## RECORDS

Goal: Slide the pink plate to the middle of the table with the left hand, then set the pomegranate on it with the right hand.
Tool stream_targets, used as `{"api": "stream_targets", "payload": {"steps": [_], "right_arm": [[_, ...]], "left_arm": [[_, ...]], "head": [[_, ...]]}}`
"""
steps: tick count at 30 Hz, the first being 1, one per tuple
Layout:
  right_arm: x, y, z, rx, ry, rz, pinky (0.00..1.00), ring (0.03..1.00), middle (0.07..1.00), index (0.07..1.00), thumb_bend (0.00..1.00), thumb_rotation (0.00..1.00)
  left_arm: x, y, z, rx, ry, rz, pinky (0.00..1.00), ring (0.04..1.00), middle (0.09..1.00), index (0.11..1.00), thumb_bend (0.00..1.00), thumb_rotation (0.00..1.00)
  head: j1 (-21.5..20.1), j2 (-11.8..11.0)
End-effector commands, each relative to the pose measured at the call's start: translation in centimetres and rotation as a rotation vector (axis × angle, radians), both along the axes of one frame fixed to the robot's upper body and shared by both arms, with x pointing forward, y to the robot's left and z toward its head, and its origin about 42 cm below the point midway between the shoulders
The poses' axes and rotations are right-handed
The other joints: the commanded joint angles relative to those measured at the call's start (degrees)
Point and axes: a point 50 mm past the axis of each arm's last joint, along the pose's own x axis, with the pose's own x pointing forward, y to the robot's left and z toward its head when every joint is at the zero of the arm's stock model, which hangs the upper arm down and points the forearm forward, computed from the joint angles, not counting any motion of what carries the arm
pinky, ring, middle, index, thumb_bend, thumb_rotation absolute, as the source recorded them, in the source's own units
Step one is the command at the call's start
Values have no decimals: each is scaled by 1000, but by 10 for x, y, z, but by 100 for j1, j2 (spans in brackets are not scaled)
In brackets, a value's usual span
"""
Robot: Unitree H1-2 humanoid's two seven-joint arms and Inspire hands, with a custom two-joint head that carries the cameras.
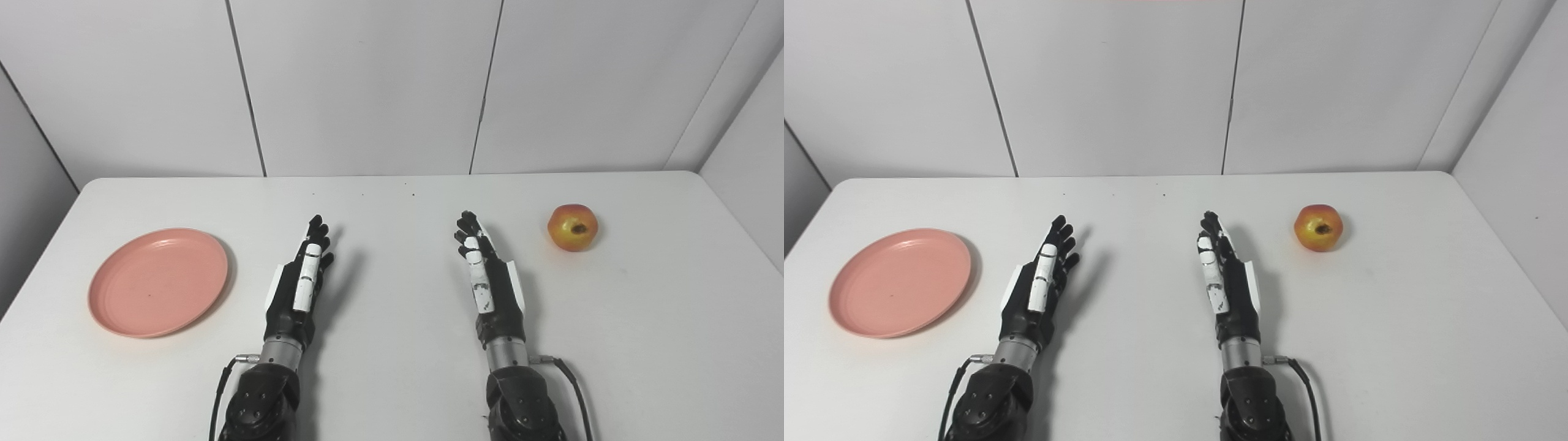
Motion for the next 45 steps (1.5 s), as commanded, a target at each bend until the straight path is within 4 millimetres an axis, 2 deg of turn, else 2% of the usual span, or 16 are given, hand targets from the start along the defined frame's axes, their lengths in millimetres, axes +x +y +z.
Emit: {"api": "stream_targets", "payload": {"steps": [1,39,45], "right_arm": [[-1,2,1,5,-20,3,936,907,916,909,601,1000],[0,2,2,0,-10,5,944,912,917,911,602,993],[0,2,2,2,-8,5,934,907,914,909,613,993]], "left_arm": [[4,-3,14,6,-58,-11,1000,1000,1000,1000,432,1000],[5,-3,13,1,-57,-16,1000,1000,1000,1000,428,1000],[5,-4,13,1,-54,-14,999,1000,1000,1000,421,1000]], "head": [[8,9],[11,2],[128,-30]]}}
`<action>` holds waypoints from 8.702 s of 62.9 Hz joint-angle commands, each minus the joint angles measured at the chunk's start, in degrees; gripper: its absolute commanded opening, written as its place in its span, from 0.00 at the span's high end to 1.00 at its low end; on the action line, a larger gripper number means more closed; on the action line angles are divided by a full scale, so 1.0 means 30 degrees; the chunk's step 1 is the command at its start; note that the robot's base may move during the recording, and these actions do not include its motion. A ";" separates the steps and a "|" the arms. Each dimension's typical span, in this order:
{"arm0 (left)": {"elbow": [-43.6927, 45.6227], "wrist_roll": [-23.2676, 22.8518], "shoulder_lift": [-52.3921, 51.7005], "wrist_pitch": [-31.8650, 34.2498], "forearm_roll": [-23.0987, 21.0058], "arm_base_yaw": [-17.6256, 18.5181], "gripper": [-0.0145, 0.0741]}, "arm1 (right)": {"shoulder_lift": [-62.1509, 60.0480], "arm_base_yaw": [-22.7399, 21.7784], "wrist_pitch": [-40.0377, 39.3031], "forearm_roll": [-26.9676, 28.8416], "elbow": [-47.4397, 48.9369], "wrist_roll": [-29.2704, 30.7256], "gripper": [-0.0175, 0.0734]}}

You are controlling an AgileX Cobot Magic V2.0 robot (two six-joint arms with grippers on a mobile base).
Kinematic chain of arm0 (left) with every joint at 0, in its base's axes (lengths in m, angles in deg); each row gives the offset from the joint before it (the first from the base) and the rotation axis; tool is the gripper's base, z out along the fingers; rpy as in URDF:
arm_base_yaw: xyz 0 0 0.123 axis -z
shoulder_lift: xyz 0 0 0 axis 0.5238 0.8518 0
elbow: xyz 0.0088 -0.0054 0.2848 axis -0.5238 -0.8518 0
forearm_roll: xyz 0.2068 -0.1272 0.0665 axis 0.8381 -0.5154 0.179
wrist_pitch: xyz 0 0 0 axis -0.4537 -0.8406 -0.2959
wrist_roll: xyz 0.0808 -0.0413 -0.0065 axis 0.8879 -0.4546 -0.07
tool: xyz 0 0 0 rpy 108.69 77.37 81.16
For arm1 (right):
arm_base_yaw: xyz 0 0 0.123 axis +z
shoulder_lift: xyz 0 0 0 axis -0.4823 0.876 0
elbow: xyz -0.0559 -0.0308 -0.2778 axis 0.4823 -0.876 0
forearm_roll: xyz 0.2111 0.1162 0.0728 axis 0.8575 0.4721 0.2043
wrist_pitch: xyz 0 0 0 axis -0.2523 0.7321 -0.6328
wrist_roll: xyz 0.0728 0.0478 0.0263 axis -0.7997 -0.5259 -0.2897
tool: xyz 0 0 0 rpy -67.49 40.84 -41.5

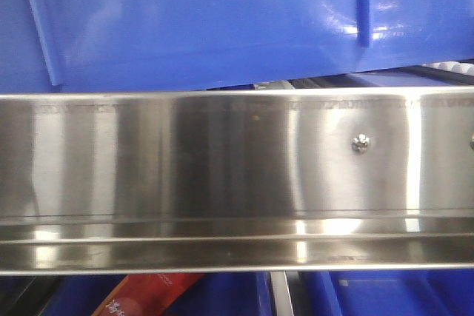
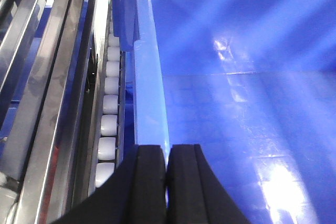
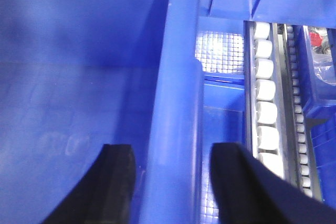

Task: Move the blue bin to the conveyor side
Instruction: 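Close both grippers on opposite side walls of the blue bin, then lift the gripped blue bin up off the roller shelf, then pull the blue bin back toward the robot, clear of the rack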

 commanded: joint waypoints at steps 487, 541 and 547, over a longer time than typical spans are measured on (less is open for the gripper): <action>0.1980 -0.1223 -0.3291 -0.1722 0.0291 0.0252 0.86 | -1.1595 0.0045 -0.2403 -0.0784 -0.6382 -0.1189 0.91; 0.1980 -0.1223 -0.3291 -0.1722 0.0291 0.0252 0.86 | -1.1595 0.0045 -0.2403 -0.0784 -0.6382 -0.1189 0.91; 0.1980 -0.1223 -0.3291 -0.1722 0.0291 0.0252 0.86 | -1.1595 0.0045 -0.2403 -0.0784 -0.6382 -0.1189 0.91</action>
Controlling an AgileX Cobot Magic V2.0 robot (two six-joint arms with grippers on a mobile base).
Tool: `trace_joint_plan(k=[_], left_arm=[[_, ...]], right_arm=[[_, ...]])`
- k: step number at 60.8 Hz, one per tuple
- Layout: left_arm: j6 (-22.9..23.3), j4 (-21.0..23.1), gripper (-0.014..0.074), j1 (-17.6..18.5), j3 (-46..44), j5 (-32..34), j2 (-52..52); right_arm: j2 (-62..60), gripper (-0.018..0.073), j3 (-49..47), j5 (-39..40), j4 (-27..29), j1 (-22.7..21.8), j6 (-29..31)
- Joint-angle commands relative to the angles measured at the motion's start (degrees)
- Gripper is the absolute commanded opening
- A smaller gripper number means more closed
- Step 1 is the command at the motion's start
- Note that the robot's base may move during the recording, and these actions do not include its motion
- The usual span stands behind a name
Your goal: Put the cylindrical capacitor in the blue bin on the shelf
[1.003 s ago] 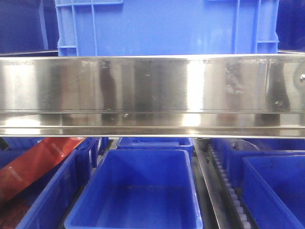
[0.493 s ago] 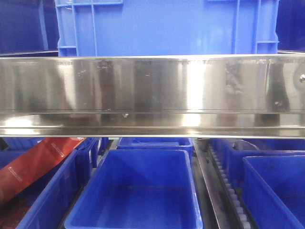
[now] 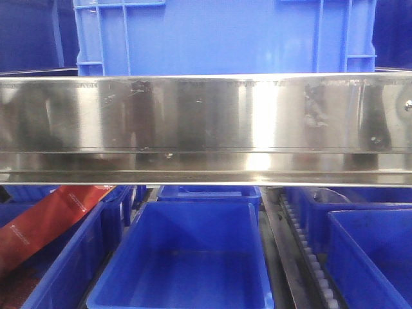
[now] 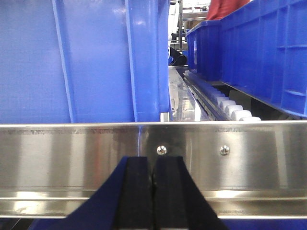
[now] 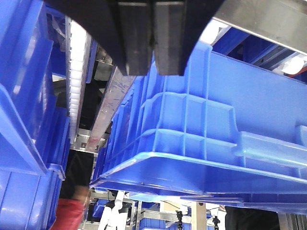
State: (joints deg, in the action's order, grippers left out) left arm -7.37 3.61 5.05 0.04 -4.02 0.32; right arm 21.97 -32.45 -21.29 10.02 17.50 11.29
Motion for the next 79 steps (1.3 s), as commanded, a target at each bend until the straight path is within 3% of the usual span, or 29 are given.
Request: trace_joint_plan(k=[1, 33, 41, 53, 66, 79], left_arm=[[0.5, 0.3, -0.0111, 0.0, 0.0, 1.2, -0.3], [0.5, 0.3, -0.0111, 0.0, 0.0, 1.2, -0.3], [0.5, 0.3, -0.0111, 0.0, 0.0, 1.2, -0.3], [0.5, 0.3, -0.0111, 0.0, 0.0, 1.2, -0.3], [0.5, 0.3, -0.0111, 0.0, 0.0, 1.2, -0.3], [0.5, 0.3, -0.0111, 0.0, 0.0, 1.2, -0.3]], right_arm=[[-0.3, -0.0162, 0.1, 1.3, -0.3, -0.3, 0.2], [-0.3, -0.0162, 0.1, 1.3, -0.3, -0.3, 0.2], [-0.4, -0.0162, 0.8, 1.3, -3.2, -0.5, 0.2], [-3.2, -0.0162, 7.9, 10.3, -3.3, -8.3, 0.1], [-11.8, -0.0162, 18.2, 11.9, -3.2, -18.4, -2.3], [-21.4, -0.0162, 26.8, 11.9, -3.2, -19.9, -2.3]])
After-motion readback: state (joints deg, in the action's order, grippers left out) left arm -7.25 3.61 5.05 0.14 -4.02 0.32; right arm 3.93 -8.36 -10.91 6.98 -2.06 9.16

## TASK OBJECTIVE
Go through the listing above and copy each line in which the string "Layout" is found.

## RESPONSE TO THIS TASK
Layout:
- Layout: left_arm: j6 (-22.9..23.3), j4 (-21.0..23.1), gripper (-0.014..0.074), j1 (-17.6..18.5), j3 (-46..44), j5 (-32..34), j2 (-52..52); right_arm: j2 (-62..60), gripper (-0.018..0.073), j3 (-49..47), j5 (-39..40), j4 (-27..29), j1 (-22.7..21.8), j6 (-29..31)

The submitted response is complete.